Data extracted from a collection:
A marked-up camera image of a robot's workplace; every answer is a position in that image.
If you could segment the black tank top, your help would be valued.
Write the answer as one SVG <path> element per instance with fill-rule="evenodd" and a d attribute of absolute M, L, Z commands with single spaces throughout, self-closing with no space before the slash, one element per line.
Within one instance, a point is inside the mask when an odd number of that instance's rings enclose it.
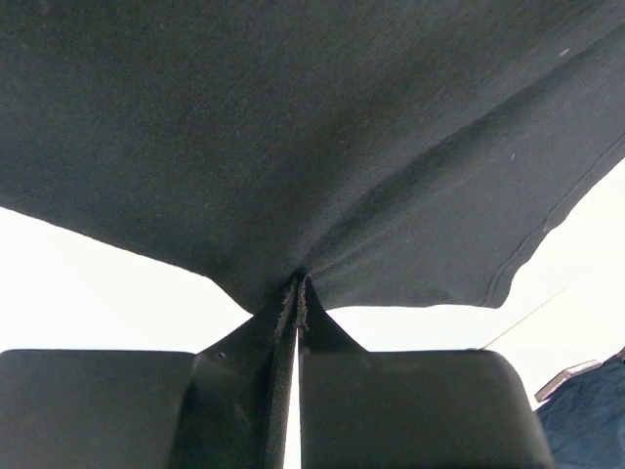
<path fill-rule="evenodd" d="M 620 1 L 5 1 L 1 203 L 258 311 L 497 308 L 624 156 Z"/>

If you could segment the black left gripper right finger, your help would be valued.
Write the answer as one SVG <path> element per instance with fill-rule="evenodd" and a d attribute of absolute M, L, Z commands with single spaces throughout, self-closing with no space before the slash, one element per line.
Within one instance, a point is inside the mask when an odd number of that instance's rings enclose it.
<path fill-rule="evenodd" d="M 296 324 L 306 468 L 551 468 L 521 379 L 484 350 L 370 352 L 308 277 Z"/>

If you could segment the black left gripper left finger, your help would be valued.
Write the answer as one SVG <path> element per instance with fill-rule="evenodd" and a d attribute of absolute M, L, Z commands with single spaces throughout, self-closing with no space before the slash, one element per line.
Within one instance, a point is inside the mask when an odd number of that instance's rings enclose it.
<path fill-rule="evenodd" d="M 279 468 L 299 282 L 204 351 L 9 350 L 5 468 Z"/>

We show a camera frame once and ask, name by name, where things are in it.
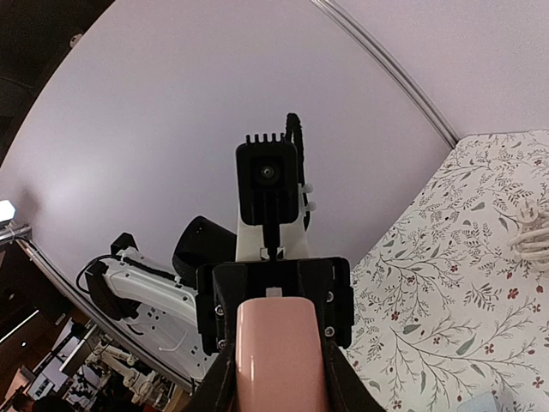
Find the left aluminium corner post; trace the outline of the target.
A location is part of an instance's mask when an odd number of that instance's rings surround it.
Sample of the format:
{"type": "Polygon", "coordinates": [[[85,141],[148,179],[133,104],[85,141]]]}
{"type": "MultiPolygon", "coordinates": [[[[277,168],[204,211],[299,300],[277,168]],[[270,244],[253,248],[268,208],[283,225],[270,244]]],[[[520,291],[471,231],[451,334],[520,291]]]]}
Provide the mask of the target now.
{"type": "Polygon", "coordinates": [[[362,24],[352,17],[338,2],[314,0],[320,9],[335,25],[345,32],[366,52],[381,69],[399,86],[413,102],[427,122],[450,147],[459,142],[458,134],[449,121],[436,107],[422,87],[411,77],[398,60],[362,24]]]}

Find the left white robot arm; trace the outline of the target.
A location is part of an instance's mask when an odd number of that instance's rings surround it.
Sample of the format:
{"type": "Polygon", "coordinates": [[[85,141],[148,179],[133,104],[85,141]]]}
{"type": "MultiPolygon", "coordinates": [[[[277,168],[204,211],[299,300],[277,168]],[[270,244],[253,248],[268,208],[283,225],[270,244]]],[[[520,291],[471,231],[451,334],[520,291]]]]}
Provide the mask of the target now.
{"type": "Polygon", "coordinates": [[[346,260],[309,255],[307,214],[281,226],[278,257],[263,228],[236,233],[193,221],[174,271],[151,264],[121,234],[111,255],[85,270],[93,303],[113,320],[145,304],[186,322],[214,357],[190,411],[353,411],[368,393],[342,350],[350,343],[353,291],[346,260]]]}

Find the pink plug adapter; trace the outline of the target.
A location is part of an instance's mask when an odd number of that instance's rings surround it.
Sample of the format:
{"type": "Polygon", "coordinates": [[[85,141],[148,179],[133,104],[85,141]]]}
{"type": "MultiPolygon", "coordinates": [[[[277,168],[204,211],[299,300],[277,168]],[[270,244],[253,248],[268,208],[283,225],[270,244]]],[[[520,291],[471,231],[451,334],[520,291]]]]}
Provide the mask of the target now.
{"type": "Polygon", "coordinates": [[[238,307],[239,411],[328,411],[315,307],[299,297],[265,297],[238,307]]]}

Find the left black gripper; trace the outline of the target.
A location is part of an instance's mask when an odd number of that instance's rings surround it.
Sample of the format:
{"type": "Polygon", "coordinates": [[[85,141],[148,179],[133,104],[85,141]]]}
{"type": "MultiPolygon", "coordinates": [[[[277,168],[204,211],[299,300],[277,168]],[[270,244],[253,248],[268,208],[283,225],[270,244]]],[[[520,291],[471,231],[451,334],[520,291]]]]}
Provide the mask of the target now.
{"type": "Polygon", "coordinates": [[[220,353],[190,398],[188,410],[238,410],[237,311],[247,300],[307,299],[315,307],[321,338],[348,348],[354,325],[350,272],[350,264],[343,257],[231,262],[200,267],[196,271],[197,330],[203,351],[220,353]]]}

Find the grey-blue power strip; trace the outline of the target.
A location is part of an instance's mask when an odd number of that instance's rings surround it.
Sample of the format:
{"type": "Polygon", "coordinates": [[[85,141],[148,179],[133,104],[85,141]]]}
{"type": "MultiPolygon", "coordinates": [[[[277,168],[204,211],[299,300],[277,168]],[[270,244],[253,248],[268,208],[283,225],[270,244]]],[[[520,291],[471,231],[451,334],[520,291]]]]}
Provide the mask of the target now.
{"type": "Polygon", "coordinates": [[[485,392],[457,407],[457,412],[497,412],[498,403],[491,392],[485,392]]]}

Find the floral table cloth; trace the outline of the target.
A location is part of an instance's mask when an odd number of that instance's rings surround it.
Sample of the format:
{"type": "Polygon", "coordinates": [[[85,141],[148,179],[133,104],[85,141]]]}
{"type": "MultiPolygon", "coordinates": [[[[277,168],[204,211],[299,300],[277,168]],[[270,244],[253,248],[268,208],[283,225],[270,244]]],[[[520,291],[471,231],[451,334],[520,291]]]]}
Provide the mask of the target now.
{"type": "Polygon", "coordinates": [[[548,408],[548,275],[510,240],[548,208],[544,130],[462,139],[352,273],[346,356],[388,411],[548,408]]]}

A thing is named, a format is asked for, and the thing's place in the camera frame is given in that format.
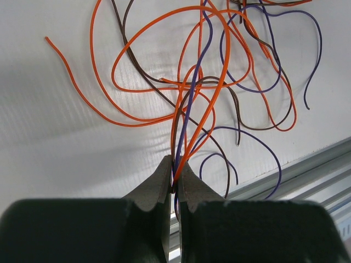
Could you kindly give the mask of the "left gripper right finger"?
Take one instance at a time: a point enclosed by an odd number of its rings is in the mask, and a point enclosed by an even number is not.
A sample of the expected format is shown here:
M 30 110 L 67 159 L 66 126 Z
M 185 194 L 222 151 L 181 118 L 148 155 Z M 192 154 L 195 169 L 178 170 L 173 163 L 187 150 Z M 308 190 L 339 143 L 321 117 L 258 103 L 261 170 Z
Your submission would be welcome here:
M 317 203 L 226 200 L 188 164 L 178 200 L 182 262 L 350 262 Z

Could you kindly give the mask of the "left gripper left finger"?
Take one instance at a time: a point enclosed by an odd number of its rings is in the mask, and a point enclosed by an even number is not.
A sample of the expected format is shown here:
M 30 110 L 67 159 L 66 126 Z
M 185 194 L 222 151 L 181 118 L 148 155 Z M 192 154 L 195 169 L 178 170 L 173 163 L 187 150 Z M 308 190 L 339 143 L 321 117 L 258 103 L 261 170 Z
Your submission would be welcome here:
M 1 216 L 1 262 L 167 262 L 172 159 L 122 198 L 21 199 Z

### REQUIRED WORK
Set down the records exactly, without the pictures.

### RESPONSE TO THIS EXERCISE
A marked-up camera image of a robot's workplace; every answer is a position in that image.
If you could segment the black tank top, your help would be valued.
Write the answer as one SVG <path> element per instance with fill-rule="evenodd" and a d attribute of absolute M, L, Z commands with single spaces throughout, self-closing with no space before the slash, one element per line.
Within one instance, a point is inside the mask when an odd number of that instance's rings enclose it.
<path fill-rule="evenodd" d="M 620 1 L 5 1 L 1 203 L 258 311 L 497 308 L 624 156 Z"/>

If you could segment the black left gripper right finger, your help would be valued.
Write the answer as one SVG <path> element per instance with fill-rule="evenodd" and a d attribute of absolute M, L, Z commands with single spaces throughout, self-closing with no space before the slash, one element per line.
Within one instance, a point is inside the mask when an odd number of that instance's rings enclose it.
<path fill-rule="evenodd" d="M 296 324 L 306 468 L 551 468 L 521 379 L 484 350 L 370 352 L 308 277 Z"/>

If you could segment the black left gripper left finger, your help would be valued.
Write the answer as one SVG <path> element per instance with fill-rule="evenodd" and a d attribute of absolute M, L, Z commands with single spaces throughout, self-closing with no space before the slash, one element per line.
Within one instance, a point is inside the mask when an odd number of that instance's rings enclose it.
<path fill-rule="evenodd" d="M 279 468 L 299 282 L 204 351 L 9 350 L 5 468 Z"/>

We show a camera frame once and ask, name by name, where things are in it.
Find the left aluminium corner post; trace the outline of the target.
A location is part of an instance's mask when an odd number of that instance's rings surround it.
Sample of the format:
{"type": "Polygon", "coordinates": [[[85,141],[148,179],[133,104],[85,141]]]}
{"type": "MultiPolygon", "coordinates": [[[[277,168],[204,211],[299,300],[277,168]],[[270,244],[253,248],[268,208],[283,225],[270,244]]],[[[520,291],[471,231],[451,334],[520,291]]]]}
Provide the mask of the target now.
{"type": "Polygon", "coordinates": [[[362,24],[352,17],[338,2],[314,0],[320,9],[335,25],[345,32],[366,52],[381,69],[399,86],[413,102],[427,122],[450,147],[459,142],[458,134],[449,121],[436,107],[422,87],[411,77],[398,60],[362,24]]]}

Find the left white robot arm; trace the outline of the target.
A location is part of an instance's mask when an odd number of that instance's rings surround it.
Sample of the format:
{"type": "Polygon", "coordinates": [[[85,141],[148,179],[133,104],[85,141]]]}
{"type": "MultiPolygon", "coordinates": [[[[277,168],[204,211],[299,300],[277,168]],[[270,244],[253,248],[268,208],[283,225],[270,244]]],[[[520,291],[471,231],[451,334],[520,291]]]]}
Provide the mask of the target now.
{"type": "Polygon", "coordinates": [[[346,260],[309,255],[307,214],[281,226],[278,257],[263,228],[236,233],[193,221],[174,271],[151,264],[121,234],[111,255],[85,270],[93,303],[113,320],[145,304],[186,322],[214,357],[190,411],[353,411],[368,393],[342,350],[350,343],[353,291],[346,260]]]}

Find the pink plug adapter; trace the outline of the target.
A location is part of an instance's mask when an odd number of that instance's rings surround it.
Sample of the format:
{"type": "Polygon", "coordinates": [[[85,141],[148,179],[133,104],[85,141]]]}
{"type": "MultiPolygon", "coordinates": [[[[277,168],[204,211],[299,300],[277,168]],[[270,244],[253,248],[268,208],[283,225],[270,244]]],[[[520,291],[471,231],[451,334],[520,291]]]]}
Provide the mask of the target now.
{"type": "Polygon", "coordinates": [[[238,307],[239,411],[328,411],[315,307],[299,297],[265,297],[238,307]]]}

Find the left black gripper; trace the outline of the target.
A location is part of an instance's mask when an odd number of that instance's rings surround it.
Sample of the format:
{"type": "Polygon", "coordinates": [[[85,141],[148,179],[133,104],[85,141]]]}
{"type": "MultiPolygon", "coordinates": [[[[277,168],[204,211],[299,300],[277,168]],[[270,244],[253,248],[268,208],[283,225],[270,244]]],[[[520,291],[471,231],[451,334],[520,291]]]]}
Provide the mask of the target now.
{"type": "Polygon", "coordinates": [[[220,353],[190,398],[188,410],[238,410],[237,311],[247,300],[307,299],[315,307],[321,338],[348,348],[354,325],[350,272],[350,264],[343,257],[231,262],[200,267],[196,271],[197,330],[203,351],[220,353]]]}

Find the grey-blue power strip; trace the outline of the target.
A location is part of an instance's mask when an odd number of that instance's rings surround it.
Sample of the format:
{"type": "Polygon", "coordinates": [[[85,141],[148,179],[133,104],[85,141]]]}
{"type": "MultiPolygon", "coordinates": [[[[277,168],[204,211],[299,300],[277,168]],[[270,244],[253,248],[268,208],[283,225],[270,244]]],[[[520,291],[471,231],[451,334],[520,291]]]]}
Provide the mask of the target now.
{"type": "Polygon", "coordinates": [[[485,392],[457,407],[457,412],[497,412],[498,403],[491,392],[485,392]]]}

Find the floral table cloth; trace the outline of the target.
A location is part of an instance's mask when an odd number of that instance's rings surround it.
Sample of the format:
{"type": "Polygon", "coordinates": [[[85,141],[148,179],[133,104],[85,141]]]}
{"type": "MultiPolygon", "coordinates": [[[[277,168],[204,211],[299,300],[277,168]],[[270,244],[253,248],[268,208],[283,225],[270,244]]],[[[520,291],[471,231],[451,334],[520,291]]]]}
Provide the mask of the target now.
{"type": "Polygon", "coordinates": [[[548,408],[548,275],[510,240],[548,208],[544,130],[462,139],[352,273],[346,356],[388,411],[548,408]]]}

A thing is named, a format is asked for, and the thing's place in the camera frame is given in that format.
Could you kindly give the mask of the "left gripper right finger"?
Take one instance at a time: a point enclosed by an odd number of its rings is in the mask, and a point enclosed by an even number is not.
A sample of the expected format is shown here:
M 30 110 L 67 159 L 66 126 Z
M 185 194 L 222 151 L 181 118 L 148 155 Z M 192 154 L 195 169 L 178 170 L 173 163 L 187 150 Z M 308 190 L 339 143 L 321 117 L 258 103 L 261 170 Z
Your submission would be welcome here:
M 317 203 L 226 200 L 188 164 L 178 200 L 182 262 L 350 262 Z

Could you kindly give the mask of the "left gripper left finger"?
Take one instance at a time: a point enclosed by an odd number of its rings is in the mask, and a point enclosed by an even number is not.
A sample of the expected format is shown here:
M 30 110 L 67 159 L 66 126 Z
M 185 194 L 222 151 L 181 118 L 148 155 Z M 192 154 L 195 169 L 178 170 L 173 163 L 187 150 Z M 308 190 L 339 143 L 321 117 L 258 103 L 261 170 Z
Your submission would be welcome here:
M 1 216 L 1 262 L 167 262 L 172 159 L 122 198 L 21 199 Z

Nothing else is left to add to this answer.